→ **Exercise**:
Determine how many lines below contain the string "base" and give that number without anything else.

→ **Records from a data collection**:
********************

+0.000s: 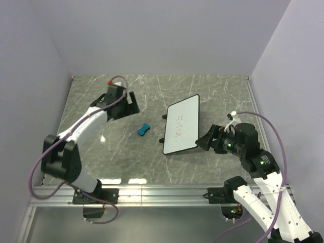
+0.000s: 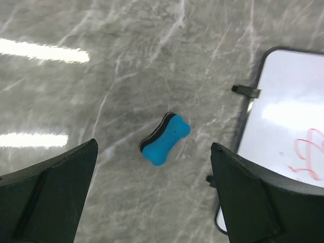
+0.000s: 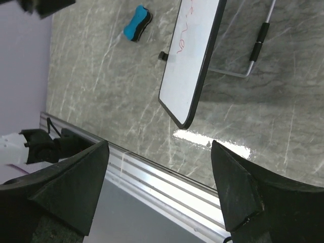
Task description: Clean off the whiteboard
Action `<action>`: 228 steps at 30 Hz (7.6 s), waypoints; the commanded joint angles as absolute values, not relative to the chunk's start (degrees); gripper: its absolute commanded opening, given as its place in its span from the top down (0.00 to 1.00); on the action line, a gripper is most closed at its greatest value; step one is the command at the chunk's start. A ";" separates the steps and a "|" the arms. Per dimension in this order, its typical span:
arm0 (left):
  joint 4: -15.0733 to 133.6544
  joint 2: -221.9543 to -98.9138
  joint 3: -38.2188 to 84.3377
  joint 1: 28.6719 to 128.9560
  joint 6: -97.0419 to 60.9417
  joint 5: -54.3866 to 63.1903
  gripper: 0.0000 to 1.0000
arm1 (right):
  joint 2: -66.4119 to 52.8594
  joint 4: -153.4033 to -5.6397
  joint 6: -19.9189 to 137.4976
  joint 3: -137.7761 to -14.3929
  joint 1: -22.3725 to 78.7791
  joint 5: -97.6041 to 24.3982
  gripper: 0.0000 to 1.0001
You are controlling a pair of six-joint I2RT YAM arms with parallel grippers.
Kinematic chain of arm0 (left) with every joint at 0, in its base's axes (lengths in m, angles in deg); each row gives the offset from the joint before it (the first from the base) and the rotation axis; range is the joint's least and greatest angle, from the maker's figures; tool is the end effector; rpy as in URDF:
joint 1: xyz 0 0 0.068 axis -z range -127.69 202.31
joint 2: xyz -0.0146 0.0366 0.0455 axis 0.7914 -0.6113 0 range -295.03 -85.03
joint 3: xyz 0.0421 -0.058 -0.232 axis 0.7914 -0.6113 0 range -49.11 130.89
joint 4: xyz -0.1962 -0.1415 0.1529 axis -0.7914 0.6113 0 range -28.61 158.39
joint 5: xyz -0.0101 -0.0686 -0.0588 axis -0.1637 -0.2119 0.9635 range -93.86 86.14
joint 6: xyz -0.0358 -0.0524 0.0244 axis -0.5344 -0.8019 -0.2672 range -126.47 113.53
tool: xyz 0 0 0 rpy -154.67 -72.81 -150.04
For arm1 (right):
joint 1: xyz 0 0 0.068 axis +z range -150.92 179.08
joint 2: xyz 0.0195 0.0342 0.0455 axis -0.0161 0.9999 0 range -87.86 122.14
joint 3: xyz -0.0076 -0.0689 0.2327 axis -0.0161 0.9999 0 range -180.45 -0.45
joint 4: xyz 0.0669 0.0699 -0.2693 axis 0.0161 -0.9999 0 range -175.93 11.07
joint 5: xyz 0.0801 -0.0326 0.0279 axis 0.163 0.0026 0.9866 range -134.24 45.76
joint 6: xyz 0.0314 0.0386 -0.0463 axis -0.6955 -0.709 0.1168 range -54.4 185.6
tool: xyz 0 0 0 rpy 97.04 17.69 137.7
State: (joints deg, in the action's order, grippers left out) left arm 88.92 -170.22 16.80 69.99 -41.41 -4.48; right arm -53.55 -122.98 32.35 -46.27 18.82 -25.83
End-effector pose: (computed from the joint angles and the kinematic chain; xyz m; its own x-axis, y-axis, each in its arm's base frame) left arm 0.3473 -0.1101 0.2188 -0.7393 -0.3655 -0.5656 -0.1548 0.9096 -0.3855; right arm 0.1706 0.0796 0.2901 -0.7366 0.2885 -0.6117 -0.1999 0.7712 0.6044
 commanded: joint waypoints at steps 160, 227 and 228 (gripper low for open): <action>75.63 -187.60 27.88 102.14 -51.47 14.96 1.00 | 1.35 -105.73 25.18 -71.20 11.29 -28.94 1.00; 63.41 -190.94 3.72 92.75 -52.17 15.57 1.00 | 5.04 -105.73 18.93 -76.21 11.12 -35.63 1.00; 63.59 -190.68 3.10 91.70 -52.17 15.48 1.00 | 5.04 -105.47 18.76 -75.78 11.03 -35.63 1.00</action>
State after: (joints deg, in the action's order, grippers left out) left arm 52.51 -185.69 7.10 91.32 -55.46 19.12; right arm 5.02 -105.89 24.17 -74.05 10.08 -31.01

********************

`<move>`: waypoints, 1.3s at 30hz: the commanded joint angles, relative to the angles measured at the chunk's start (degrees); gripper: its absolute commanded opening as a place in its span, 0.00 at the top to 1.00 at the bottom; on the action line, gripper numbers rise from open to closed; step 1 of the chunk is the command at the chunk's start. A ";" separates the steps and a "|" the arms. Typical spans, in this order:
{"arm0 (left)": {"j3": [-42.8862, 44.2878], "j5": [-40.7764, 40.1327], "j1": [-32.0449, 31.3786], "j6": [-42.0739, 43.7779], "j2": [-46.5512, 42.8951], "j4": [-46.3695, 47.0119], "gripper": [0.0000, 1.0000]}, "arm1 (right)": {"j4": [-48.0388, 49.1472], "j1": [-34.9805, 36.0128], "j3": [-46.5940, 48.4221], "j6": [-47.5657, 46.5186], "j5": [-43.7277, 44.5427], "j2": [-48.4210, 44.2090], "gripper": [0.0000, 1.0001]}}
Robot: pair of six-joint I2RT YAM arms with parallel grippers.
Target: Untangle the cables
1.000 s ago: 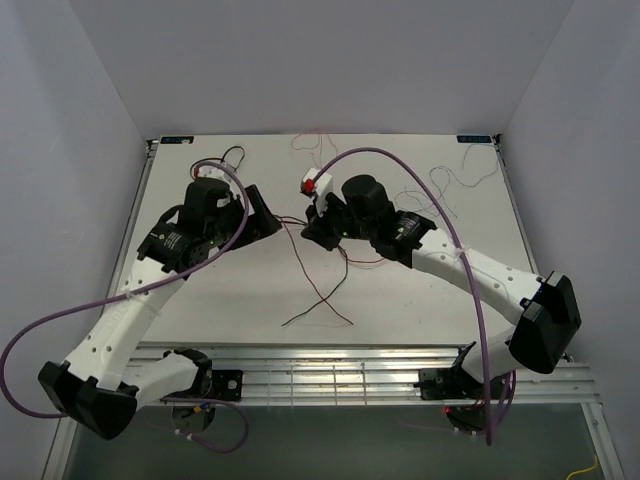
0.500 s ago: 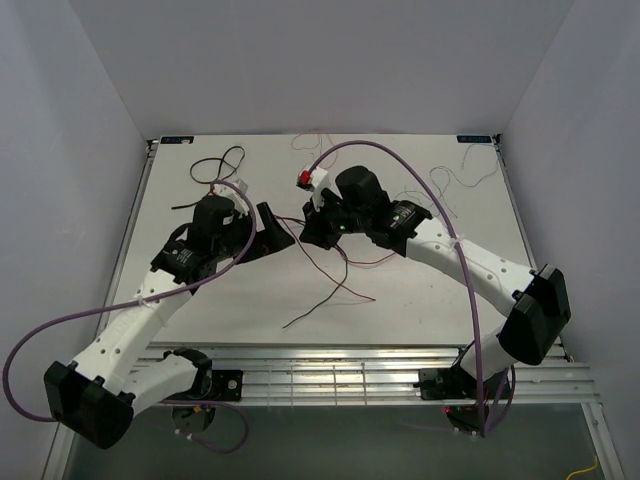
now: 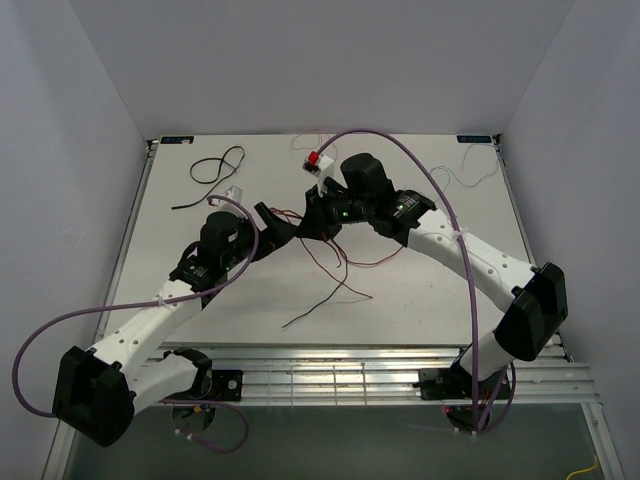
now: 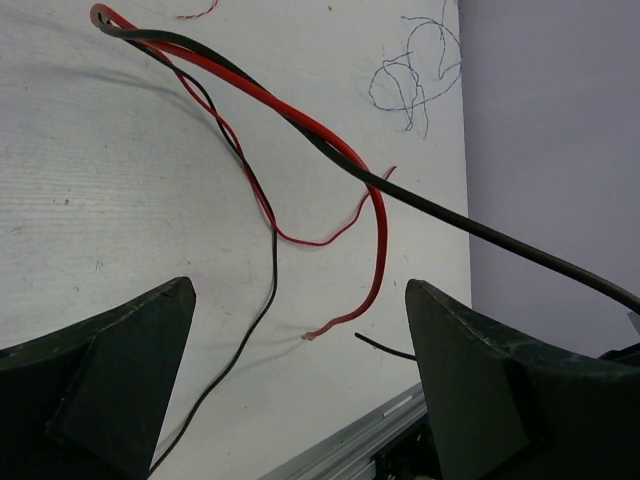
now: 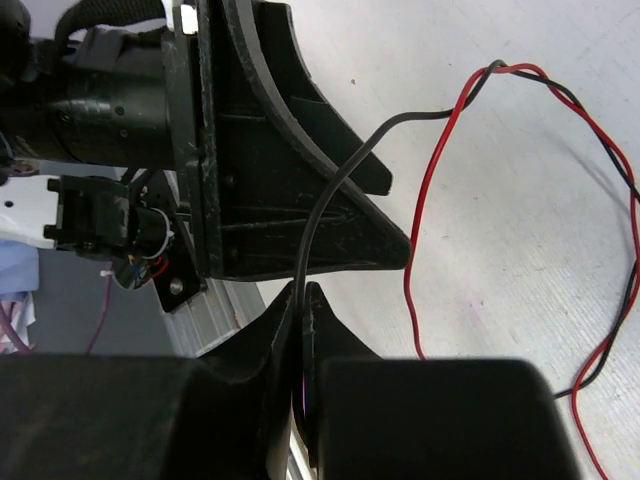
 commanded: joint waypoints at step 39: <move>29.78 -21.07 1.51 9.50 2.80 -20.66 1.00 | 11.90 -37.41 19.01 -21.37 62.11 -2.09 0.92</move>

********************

→ **Answer box**:
2